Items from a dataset
------

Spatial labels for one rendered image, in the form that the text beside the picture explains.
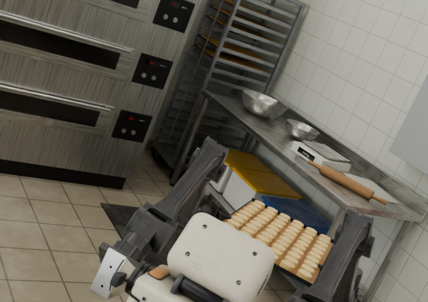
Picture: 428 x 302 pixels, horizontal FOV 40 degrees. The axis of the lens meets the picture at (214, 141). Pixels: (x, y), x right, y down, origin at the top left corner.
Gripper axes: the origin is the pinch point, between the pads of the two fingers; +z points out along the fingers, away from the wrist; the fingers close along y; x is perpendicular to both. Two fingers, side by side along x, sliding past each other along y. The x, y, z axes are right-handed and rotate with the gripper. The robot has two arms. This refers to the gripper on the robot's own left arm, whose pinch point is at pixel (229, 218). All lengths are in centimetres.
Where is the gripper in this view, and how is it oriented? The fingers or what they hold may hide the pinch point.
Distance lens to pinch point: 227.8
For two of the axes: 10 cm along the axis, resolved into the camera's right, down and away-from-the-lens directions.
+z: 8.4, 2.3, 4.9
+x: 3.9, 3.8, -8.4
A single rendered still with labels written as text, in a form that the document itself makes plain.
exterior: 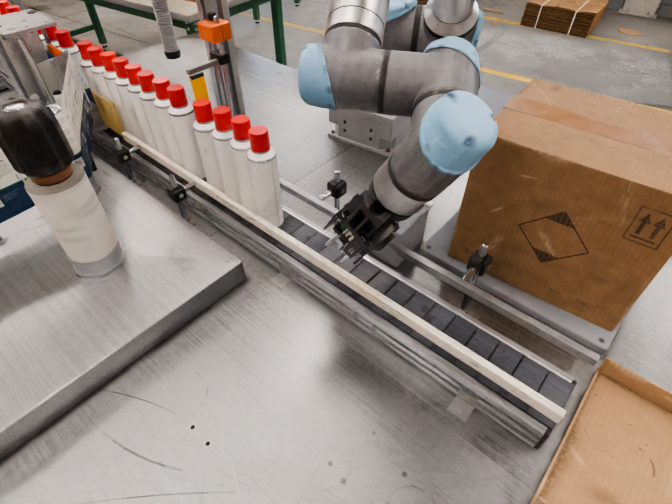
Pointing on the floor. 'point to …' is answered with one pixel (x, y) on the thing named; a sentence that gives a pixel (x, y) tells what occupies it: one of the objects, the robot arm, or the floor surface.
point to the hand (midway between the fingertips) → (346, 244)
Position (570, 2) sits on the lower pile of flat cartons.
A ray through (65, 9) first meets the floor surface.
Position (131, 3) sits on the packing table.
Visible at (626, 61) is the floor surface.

------

§ **WHAT IS BEING ASKED**: The reply is to be all the records above, transcribed exactly, with no pictures.

§ **EXERCISE RESPONSE**:
Spatial labels for one rendered image, in the form that the text beside the picture explains.
Picture: 428 x 302 pixels, horizontal FOV 40 degrees. The axis of the lens meets the picture at (214, 141). Pixels: (x, y), x right, y down, origin at the top left corner.
Gripper axes: the origin is the pinch point, between the pads of the two fingers; +z points out along the fingers, away from the wrist; the fingers close along y; x is perpendicular to both. Two fingers, side by side along x, sliding past each other along y. The x, y, z axes are right-handed and rotate with the gripper. The robot has two arms. This refers to the gripper on the robot's own left arm, whose pinch point is at pixel (229, 218). All lengths are in centimetres.
Where is the gripper in this view, and how is it oriented? The fingers or what they hold may hide the pinch point.
Distance lens to pinch point: 227.8
For two of the axes: 10 cm along the axis, resolved into the camera's right, down and away-from-the-lens directions.
+z: 8.4, 2.3, 4.9
+x: 3.9, 3.8, -8.4
A single rendered still with labels written as text, in a form that the document itself makes plain.
exterior: 
Pointing on the floor. 'point to …' is answered with one pixel (x, y) on the thing named; a sentence that gives a pixel (x, y) tells what occupies it: one of the objects, the robot arm, or the floor surface.
point to the hand (midway between the fingertips) → (346, 244)
Position (570, 2) sits on the lower pile of flat cartons.
A ray through (65, 9) first meets the floor surface.
Position (131, 3) sits on the packing table.
Visible at (626, 61) is the floor surface.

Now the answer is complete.